Iouriï Vyzniak attrape le bras d'Iryna Dudko, queue de cheval brune tirée en arrière et bout de papier "Bénévole" scotché à la hâte sur la poitrine. C'est elle qui fera la visite. Dans une autre vie, c'est-à-dire avant le 24 février, elle était vendeuse.
Mais aujourd'hui, "le travail, c'est ce qui vient en dernier. L'important, c'est avant tout la santé, et l'indépendance".
Le système est déjà parfaitement rodé. Au sous-sol, les médicaments. Au rez-de-chaussée, la nourriture et le stand où les déplacés peuvent indiquer leurs besoins. Au premier étage, dans la salle de concert, on trie les vêtements et les jouets pour les enfants. Et au deuxième, les biens pour les nourrissons.
Là, une dizaine de femmes et quelques hommes emballent soigneusement des paquets de couches par taille dans des sacs-poubelles noirs. Derrière eux, un mur de deux mètres de haut de couches.
La nuit, le travail ralentit mais ne s'arrête pas. "Ceux qui ont les laissez-passer appropriés continuent", précise Iouriï Vyzniak.
Église et hipsters
Partout dans Lviv, une ville à la forte identité qui se revendique capitale culturelle du pays, des initiatives fleurissent.
Dans un espace artistique du centre-ville, les soirées drum&bass et l'art contemporain ont laissé place à l'accueil de déplacés, dont certains sont hébergés dans les locaux d'un "barbershop" hipster.
"Pour l'instant, on héberge 11 personnes, mais on attend du monde de Kharkiv (Est) aujourd'hui", explique Stepok, coordinateur du lieu, revenu à Lviv en 2020 après sept années au Vietnam.
L'aide ne se limite plus aux déplacés. Une dame âgée passe, sur le chemin de la pharmacie. Une jeune fille l'arrête: "attendez madame, on vous a commandé vos médicaments, ils sont là!".

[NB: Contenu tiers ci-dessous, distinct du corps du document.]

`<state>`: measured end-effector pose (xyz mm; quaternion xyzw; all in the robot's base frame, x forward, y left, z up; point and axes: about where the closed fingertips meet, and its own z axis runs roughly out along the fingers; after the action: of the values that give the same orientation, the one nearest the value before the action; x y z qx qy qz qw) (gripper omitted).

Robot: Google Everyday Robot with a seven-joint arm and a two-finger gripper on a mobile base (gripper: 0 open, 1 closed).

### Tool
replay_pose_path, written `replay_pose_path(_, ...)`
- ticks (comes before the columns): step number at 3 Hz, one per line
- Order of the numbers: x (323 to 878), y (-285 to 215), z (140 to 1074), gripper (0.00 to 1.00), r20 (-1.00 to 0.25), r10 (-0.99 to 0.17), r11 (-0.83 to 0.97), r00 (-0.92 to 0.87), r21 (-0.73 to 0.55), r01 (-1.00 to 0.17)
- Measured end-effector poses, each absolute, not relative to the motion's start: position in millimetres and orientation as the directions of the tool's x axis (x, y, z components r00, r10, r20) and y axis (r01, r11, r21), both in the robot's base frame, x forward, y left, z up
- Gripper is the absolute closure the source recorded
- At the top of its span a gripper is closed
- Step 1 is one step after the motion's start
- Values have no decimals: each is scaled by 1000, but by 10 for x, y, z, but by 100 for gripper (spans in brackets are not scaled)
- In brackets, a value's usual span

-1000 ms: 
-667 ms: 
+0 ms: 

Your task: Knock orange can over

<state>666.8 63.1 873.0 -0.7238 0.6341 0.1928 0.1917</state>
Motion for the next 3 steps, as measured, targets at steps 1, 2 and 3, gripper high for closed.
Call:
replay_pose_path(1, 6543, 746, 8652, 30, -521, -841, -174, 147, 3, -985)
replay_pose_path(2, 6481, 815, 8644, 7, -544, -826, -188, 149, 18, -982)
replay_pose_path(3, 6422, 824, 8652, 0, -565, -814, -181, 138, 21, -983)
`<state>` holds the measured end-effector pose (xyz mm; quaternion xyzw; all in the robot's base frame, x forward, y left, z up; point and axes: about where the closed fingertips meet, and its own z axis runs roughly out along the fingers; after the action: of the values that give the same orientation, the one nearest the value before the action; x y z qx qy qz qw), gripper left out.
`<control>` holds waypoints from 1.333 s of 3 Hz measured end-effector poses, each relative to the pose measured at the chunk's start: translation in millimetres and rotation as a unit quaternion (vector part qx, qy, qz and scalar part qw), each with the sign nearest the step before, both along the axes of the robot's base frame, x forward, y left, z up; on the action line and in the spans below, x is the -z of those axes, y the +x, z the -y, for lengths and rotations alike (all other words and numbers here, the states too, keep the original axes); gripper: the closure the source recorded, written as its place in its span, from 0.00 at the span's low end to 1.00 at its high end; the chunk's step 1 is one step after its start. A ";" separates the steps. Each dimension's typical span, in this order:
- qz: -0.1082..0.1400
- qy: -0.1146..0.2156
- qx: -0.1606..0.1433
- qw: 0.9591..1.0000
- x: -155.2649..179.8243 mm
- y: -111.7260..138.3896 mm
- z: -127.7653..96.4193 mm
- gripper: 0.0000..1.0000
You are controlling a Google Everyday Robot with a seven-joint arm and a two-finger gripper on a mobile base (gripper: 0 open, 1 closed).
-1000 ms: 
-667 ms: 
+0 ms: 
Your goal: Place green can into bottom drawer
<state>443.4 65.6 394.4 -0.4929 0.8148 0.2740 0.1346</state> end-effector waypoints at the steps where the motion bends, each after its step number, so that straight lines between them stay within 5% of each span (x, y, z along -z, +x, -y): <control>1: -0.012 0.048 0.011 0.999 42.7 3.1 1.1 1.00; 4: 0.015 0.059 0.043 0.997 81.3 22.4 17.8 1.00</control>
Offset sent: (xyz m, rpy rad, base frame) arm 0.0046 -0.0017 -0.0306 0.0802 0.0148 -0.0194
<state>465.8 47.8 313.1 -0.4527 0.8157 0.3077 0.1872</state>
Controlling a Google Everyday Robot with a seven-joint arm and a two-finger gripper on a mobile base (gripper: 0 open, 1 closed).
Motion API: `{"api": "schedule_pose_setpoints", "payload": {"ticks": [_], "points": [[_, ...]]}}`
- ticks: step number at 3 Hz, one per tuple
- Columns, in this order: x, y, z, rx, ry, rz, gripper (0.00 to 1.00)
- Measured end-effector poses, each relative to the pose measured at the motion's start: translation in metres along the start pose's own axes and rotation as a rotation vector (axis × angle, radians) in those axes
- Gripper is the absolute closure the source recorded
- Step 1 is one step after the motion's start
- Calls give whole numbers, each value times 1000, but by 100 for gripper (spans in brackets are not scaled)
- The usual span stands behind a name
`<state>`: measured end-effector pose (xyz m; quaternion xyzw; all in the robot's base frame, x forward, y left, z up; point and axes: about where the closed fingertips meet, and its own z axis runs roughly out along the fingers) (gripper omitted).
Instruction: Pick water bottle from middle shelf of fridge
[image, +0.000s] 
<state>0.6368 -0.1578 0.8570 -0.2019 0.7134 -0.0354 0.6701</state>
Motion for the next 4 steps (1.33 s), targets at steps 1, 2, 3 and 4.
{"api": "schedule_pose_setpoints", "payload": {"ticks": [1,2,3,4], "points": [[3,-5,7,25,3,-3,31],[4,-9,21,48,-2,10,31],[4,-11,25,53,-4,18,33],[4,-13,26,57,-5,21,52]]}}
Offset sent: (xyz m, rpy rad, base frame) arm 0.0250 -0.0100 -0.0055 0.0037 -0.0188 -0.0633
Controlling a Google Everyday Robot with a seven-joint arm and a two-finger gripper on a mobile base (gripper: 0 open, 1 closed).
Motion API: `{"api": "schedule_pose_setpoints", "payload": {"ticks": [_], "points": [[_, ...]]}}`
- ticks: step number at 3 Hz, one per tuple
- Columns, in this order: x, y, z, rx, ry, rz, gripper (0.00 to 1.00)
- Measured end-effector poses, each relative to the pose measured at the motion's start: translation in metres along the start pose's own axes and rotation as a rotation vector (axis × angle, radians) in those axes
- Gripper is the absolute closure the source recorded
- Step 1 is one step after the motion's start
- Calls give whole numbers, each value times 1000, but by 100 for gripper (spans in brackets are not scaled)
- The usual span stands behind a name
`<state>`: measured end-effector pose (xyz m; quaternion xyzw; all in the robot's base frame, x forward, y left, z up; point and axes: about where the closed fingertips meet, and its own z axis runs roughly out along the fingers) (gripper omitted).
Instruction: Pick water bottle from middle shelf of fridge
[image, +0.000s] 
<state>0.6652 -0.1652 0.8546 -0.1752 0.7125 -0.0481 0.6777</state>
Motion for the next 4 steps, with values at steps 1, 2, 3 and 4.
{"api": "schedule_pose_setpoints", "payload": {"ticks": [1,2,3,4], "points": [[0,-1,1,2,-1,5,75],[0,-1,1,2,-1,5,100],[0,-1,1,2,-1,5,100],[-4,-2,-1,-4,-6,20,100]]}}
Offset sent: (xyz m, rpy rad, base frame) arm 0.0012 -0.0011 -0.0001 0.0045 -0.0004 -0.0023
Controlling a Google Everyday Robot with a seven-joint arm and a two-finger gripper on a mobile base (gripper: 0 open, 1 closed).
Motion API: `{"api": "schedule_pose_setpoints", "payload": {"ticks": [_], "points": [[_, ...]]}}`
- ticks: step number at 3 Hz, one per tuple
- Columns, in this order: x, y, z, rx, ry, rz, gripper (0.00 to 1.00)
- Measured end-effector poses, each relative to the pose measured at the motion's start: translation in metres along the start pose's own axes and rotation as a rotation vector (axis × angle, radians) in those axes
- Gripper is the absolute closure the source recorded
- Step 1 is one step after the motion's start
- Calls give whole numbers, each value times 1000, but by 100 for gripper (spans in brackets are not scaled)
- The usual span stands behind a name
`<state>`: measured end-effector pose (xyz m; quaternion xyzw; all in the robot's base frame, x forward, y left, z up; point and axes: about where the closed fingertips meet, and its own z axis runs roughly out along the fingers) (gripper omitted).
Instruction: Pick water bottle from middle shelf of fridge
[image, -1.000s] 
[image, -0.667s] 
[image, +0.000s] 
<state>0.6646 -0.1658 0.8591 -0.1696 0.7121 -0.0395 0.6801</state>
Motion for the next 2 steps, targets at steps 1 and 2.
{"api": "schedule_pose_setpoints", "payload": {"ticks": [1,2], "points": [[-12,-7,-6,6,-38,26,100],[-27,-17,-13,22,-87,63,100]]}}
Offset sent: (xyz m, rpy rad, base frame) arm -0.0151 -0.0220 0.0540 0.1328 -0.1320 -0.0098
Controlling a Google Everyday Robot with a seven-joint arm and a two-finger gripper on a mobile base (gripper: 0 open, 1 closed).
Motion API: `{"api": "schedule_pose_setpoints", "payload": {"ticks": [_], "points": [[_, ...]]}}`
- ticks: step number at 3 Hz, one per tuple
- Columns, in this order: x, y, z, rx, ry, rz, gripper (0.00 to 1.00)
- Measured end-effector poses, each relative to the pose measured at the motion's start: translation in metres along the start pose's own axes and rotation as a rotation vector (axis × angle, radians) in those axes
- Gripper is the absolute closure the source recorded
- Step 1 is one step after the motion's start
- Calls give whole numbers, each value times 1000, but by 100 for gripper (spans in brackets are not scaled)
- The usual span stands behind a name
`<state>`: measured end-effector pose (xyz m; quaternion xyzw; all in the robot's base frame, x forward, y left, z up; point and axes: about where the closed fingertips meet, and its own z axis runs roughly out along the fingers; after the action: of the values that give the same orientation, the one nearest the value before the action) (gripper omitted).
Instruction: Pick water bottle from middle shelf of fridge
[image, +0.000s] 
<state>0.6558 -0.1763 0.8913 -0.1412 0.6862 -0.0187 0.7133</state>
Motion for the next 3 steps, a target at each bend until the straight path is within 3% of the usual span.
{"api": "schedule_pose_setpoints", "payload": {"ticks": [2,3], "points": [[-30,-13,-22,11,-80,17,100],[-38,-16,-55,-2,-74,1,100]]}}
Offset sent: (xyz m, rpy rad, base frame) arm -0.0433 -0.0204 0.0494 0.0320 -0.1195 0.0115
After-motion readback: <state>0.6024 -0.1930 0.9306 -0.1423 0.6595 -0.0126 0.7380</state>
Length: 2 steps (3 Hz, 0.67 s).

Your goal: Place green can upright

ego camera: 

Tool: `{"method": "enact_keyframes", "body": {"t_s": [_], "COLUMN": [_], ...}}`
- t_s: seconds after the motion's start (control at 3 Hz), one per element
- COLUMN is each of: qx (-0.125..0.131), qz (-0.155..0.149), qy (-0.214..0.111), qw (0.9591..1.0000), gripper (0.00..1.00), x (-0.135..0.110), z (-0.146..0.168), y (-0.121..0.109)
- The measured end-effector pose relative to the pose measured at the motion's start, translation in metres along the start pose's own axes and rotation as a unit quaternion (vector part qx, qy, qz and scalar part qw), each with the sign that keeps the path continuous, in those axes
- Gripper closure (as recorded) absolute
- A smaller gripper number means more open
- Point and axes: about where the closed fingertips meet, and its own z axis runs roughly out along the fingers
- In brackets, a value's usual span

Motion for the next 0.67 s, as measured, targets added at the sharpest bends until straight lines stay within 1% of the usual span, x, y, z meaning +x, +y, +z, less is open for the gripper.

Dans l'église grecque-catholique des Saints Apôtres Pierre et Paul, c'est l'aumônier militaire Roman Mentukh qui a pris en charge la récolte des dons.
"Ce sont des moments très émouvants, surtout quand des personnes âgées viennent et qu'on comprend qu'elles apportent les dernières choses qu'il leur reste", raconte le jeune homme à la petite barbe rousse qui accepte "tout sauf des armes".
Dans cette église dont un autel est dédié aux morts de l'armée ukrainienne, les dons sont exclusivement destinés aux soldats. Dans un coin de la nef, sous les peintures du 17e siècle, des tenues de camouflage attendent d'être embarquées.
Roman Mentukh raconte avec émotion la messe qu'il a célébrée le matin du 24 février devant des paroissiens en pleurs et se dit fier. "Les gens ont évidemment ressenti de la panique au début, mais maintenant, ils s'organisent (...) Parce qu'ils comprennent que la victoire dépend de chacun de nous".